- Born: 24 August 1911 Aberdeen, Scotland
- Died: 7 November 2006 (aged 95) Elgin, Moray, Scotland
- Occupations: Writer, painter, filmmaker
- Spouse: James McLauchlan Johnston ​ ​(m. 1934)​

= Elizabeth Balneaves =

Scottish author, painter and filmmaker (1911–2006)

Elizabeth Balneaves (24 September 1911 - 7 November 2006) was a Scottish author, painter and filmmaker.

==Early life==

Elizabeth Balneaves was born in Aberdeen, the only child of Annie and Alexander Balneaves. She graduated from Gray's School of Art in Aberdeen and married Shetlander psychiatrist Dr James McLauchlan Johnston in 1934. Although they were separated for several years, James supported her in her work throughout their married life.

==Career==

Balneaves wrote six books, made numerous documentary films, drew many portraits in pastel and charcoal and painted many landscapes, latterly mainly of Shetland and Cullen. In the former, which she first visited with her husband in 1934, she is perhaps best known for The Windswept Isles (1977), which she wrote during the estimated 20 years she and James lived in retirement in an old manse in Bigton. This was her tribute to the people and the islands whom she always felt had adopted her.

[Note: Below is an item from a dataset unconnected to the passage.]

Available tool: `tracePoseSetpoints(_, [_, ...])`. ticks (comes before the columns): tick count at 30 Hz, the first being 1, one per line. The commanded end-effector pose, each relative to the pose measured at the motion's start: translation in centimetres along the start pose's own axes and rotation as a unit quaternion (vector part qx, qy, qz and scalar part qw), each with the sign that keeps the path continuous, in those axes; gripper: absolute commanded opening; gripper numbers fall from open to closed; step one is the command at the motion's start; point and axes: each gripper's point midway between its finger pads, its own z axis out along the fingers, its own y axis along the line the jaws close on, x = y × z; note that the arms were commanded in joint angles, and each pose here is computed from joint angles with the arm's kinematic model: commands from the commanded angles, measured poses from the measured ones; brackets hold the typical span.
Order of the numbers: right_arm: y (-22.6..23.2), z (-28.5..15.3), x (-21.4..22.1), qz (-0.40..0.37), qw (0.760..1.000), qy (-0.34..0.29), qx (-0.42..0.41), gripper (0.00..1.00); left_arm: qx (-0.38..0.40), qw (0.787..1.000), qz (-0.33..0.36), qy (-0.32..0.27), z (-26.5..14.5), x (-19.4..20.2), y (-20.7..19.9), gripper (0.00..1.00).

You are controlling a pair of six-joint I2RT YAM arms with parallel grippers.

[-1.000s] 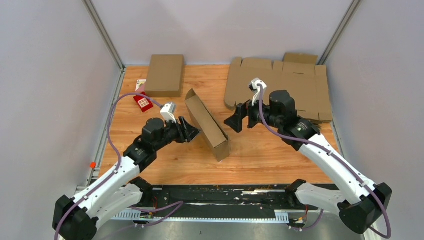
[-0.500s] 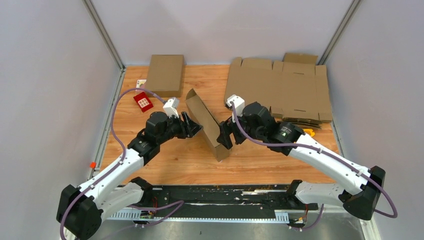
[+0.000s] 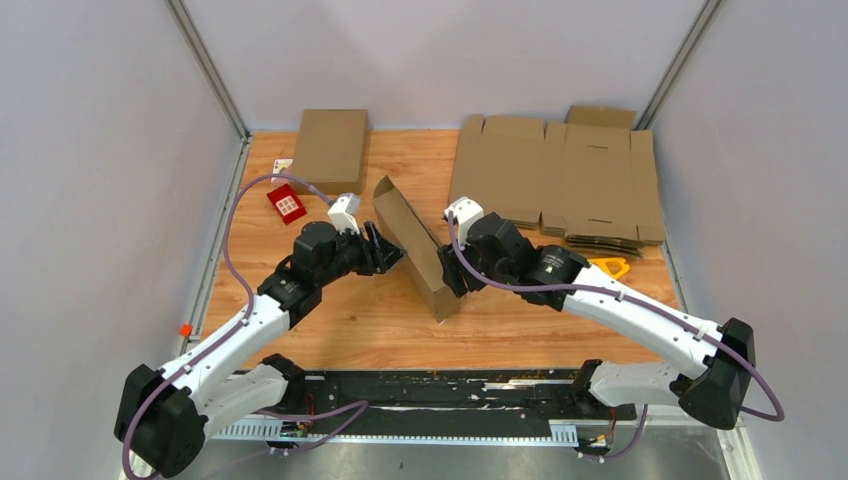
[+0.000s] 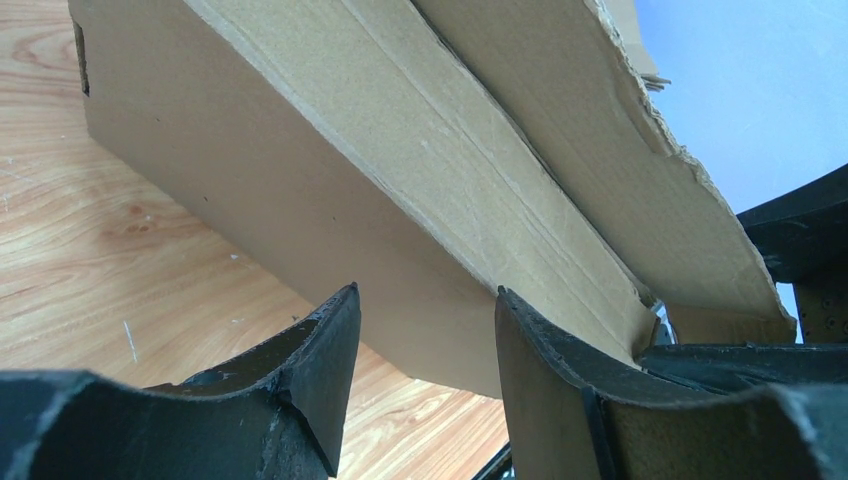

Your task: Fold the paper box

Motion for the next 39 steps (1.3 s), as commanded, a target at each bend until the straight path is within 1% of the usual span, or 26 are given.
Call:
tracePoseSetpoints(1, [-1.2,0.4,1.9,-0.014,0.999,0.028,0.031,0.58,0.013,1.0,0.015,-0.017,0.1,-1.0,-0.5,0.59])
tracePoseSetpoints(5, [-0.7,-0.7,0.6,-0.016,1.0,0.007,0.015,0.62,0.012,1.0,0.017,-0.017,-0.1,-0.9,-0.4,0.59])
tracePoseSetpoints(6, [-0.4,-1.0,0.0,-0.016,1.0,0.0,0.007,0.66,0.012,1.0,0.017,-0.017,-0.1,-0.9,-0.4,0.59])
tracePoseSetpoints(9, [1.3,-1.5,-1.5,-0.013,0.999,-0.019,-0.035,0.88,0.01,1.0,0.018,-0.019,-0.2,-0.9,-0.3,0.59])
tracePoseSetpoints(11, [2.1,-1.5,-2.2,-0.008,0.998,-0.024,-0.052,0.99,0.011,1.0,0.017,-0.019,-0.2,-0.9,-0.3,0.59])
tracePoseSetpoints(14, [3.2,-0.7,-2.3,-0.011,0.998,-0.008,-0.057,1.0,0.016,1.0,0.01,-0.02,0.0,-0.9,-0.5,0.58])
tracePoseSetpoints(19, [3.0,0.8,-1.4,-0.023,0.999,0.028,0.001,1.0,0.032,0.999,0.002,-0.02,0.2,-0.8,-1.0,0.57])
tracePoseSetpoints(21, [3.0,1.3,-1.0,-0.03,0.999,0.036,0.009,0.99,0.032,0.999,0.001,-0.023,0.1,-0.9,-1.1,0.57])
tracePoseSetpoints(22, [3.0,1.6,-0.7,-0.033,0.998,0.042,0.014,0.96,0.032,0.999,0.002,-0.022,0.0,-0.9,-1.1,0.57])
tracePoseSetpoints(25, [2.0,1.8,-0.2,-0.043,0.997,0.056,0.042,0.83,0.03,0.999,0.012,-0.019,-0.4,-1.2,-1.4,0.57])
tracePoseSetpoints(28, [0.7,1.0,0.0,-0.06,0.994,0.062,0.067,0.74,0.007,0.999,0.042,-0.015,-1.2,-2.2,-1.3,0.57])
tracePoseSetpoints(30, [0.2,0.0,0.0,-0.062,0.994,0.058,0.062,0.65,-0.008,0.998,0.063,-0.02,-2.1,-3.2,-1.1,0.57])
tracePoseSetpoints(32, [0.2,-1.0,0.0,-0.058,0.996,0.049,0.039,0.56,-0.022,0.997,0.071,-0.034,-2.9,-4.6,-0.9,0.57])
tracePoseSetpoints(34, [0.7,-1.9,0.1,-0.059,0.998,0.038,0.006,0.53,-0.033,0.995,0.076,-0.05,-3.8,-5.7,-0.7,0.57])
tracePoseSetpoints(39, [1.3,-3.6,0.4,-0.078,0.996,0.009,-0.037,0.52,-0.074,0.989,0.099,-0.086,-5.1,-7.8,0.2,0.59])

During those years, Balneaves also made a documentary film of Shetland for the BBC: People of Many Lands - Shetland. Although painting was her first love, it was her writing that brought her to a wider public attention, one of the first signs of her literary talent being a poem published in 1945 in Poetry Scotland (2nd collection), a series of Scottish poetry books published by William MacLellan & Co.

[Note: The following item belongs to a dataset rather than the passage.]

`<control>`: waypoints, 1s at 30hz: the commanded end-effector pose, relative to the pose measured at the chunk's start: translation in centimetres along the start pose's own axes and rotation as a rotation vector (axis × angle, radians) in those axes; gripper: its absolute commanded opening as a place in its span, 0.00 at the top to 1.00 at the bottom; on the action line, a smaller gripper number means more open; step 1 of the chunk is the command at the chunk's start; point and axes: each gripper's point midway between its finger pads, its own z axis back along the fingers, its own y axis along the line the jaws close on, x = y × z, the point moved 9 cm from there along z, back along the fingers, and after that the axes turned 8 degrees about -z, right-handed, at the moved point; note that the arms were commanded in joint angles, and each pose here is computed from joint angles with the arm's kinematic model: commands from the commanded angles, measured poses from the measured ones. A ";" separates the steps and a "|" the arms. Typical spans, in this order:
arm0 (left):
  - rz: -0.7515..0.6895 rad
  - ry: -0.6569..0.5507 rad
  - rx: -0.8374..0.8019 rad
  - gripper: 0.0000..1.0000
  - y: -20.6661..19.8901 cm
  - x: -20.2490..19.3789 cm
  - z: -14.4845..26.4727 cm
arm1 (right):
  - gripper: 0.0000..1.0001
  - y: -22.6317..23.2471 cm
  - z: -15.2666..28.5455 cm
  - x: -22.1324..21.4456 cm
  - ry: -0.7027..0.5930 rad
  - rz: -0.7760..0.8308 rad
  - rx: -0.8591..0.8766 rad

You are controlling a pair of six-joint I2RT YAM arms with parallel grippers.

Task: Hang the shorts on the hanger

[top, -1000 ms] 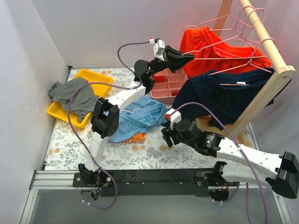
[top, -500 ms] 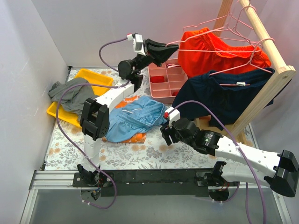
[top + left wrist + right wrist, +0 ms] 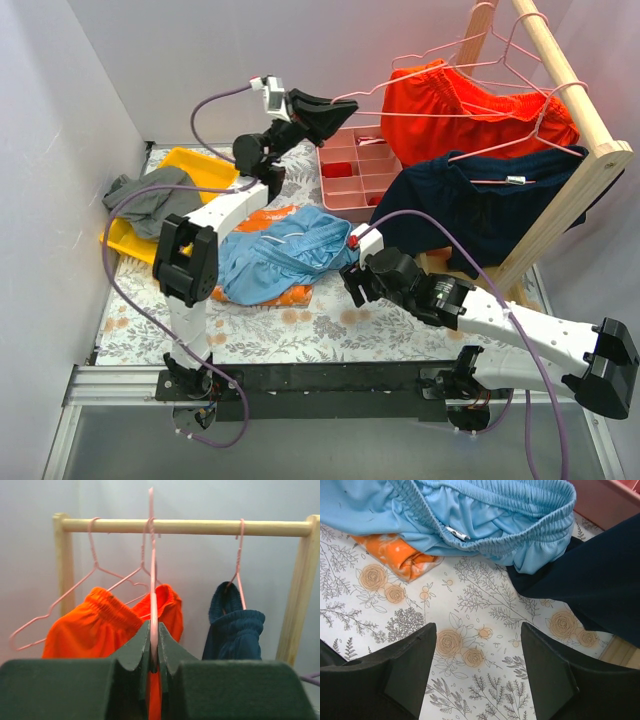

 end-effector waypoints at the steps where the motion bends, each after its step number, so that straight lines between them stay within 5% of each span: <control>1: -0.162 -0.082 0.035 1.00 -2.1 8.9 1.3 | 0.22 0.5 0.9 2.9 -0.080 0.011 0.019; 13: -0.275 0.015 0.309 1.00 -9.8 16.0 8.9 | 0.20 1.8 2.6 6.9 -0.153 -0.010 0.108; 19: -0.259 0.117 0.512 1.00 -14.5 16.5 14.2 | 0.20 3.4 3.3 9.6 -0.171 -0.040 0.198; 30: -0.155 0.160 0.736 1.00 -22.6 16.5 22.0 | 0.21 7.2 5.7 22.5 -0.385 -0.118 0.306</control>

In the early 1950s Elizabeth travelled alone to Pakistan, particularly to Karachi and the border with Afghanistan, where she stayed for several years, resulting in The Waterless Moon (1955) and Peacocks and Pipelines (1958), both of which received some critical acclaim. Later, she returned to the area with her son, Stewart, resulting in a third book on the area between the Hindu Khush and the Karakoram, The Mountains of the Murgha Zerin (1972) and some unique film footage of this remote area and its culture.

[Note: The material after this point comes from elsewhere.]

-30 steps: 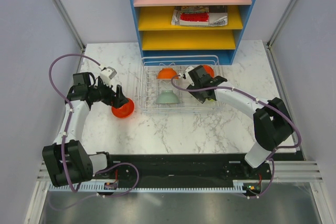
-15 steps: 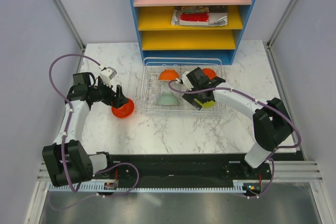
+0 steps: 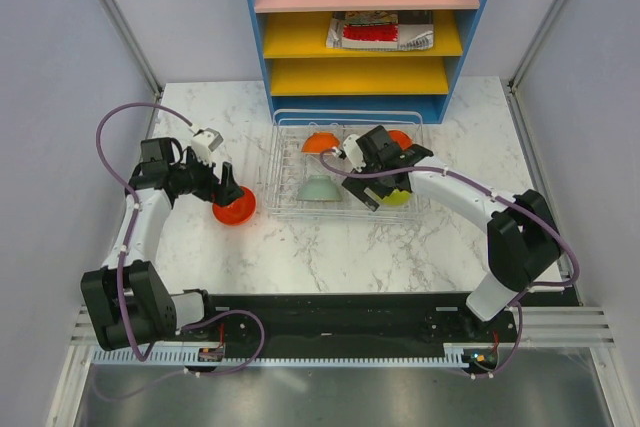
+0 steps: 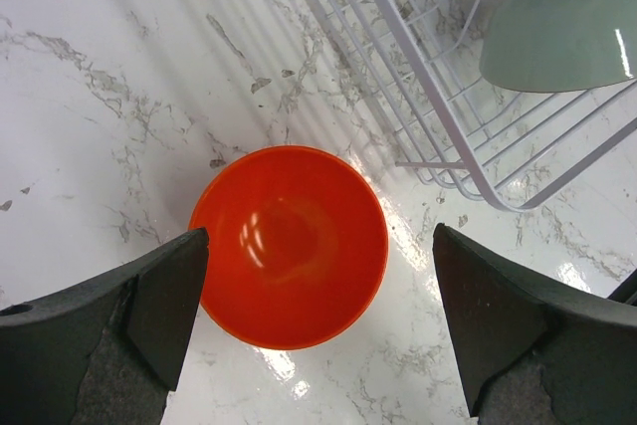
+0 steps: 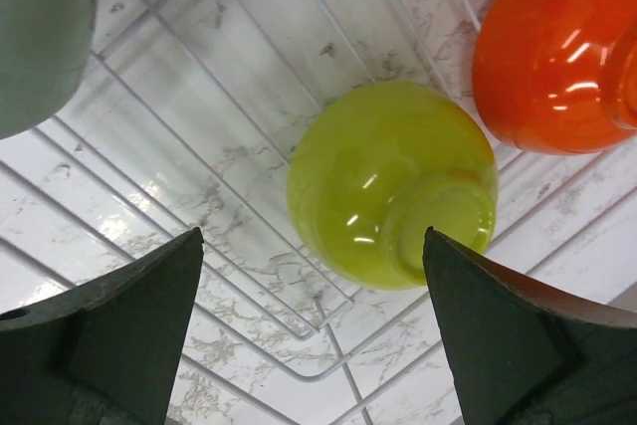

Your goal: Load the bowls into the dish rack

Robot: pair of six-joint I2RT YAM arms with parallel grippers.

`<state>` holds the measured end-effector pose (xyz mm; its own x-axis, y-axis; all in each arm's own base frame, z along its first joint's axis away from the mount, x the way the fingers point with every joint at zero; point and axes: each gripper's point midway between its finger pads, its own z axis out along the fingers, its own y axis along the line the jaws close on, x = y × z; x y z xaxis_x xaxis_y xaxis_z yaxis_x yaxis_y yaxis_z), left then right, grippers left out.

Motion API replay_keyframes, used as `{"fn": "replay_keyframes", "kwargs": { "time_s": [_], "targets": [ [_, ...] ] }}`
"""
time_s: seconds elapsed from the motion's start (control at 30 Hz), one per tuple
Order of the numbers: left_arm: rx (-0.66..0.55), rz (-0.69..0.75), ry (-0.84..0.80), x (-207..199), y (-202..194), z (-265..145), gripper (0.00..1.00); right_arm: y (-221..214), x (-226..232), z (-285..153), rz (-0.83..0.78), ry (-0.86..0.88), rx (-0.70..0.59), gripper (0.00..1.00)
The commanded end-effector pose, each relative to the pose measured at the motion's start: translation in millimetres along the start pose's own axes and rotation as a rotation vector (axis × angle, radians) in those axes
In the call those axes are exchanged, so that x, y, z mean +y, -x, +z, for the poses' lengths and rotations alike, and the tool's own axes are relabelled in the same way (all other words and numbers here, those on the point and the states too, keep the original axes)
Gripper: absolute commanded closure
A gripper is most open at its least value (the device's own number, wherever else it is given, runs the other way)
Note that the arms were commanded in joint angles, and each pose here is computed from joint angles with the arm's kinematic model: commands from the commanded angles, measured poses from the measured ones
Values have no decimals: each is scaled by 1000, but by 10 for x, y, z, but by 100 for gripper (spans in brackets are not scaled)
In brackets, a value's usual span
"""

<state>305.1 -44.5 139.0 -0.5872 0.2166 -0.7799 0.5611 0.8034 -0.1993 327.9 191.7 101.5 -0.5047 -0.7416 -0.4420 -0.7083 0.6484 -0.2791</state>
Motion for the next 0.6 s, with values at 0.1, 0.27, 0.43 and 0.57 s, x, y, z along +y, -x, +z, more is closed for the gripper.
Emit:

At a later date, they returned to the Sundarbans (then in East Pakistan), this time concentrating on documentary filmmaking. In 1959, between her second and third books, Betty visited the area being flooded (in then Southern Rhodesia) by the new Kariba Dam where Stewart was working. Here she made a documentary film of the effects of the flooding on wildlife - Logging in the Sundarbans, East Pakistan - and wrote the story of a colourful Scottish Game and Tsetse Supervisor called Joe McGregor Brooks entitled Elephant Valley (1962). Just prior to this trip Elizabeth worked as a publicity officer for the Edinburgh Zoo and, as with everything she did, she made use of this experience in her only work of fiction, Murder in the Zoo (1974).

==Later life and death==

In February 2002, The Scotsman newspaper ran a story on Elizabeth and two peers who shared her occupations: Isobel Wylie Hutchison and Jenny Gilbertson. The article was titled: Action Woman.

Becoming computer literate on her 90th birthday, she spent her last five years putting together the text for her final publication, her memoirs, which she never finished. Elizabeth died in Elgin, survived by her four children, thirteen grandchildren and eleven great-grandchildren.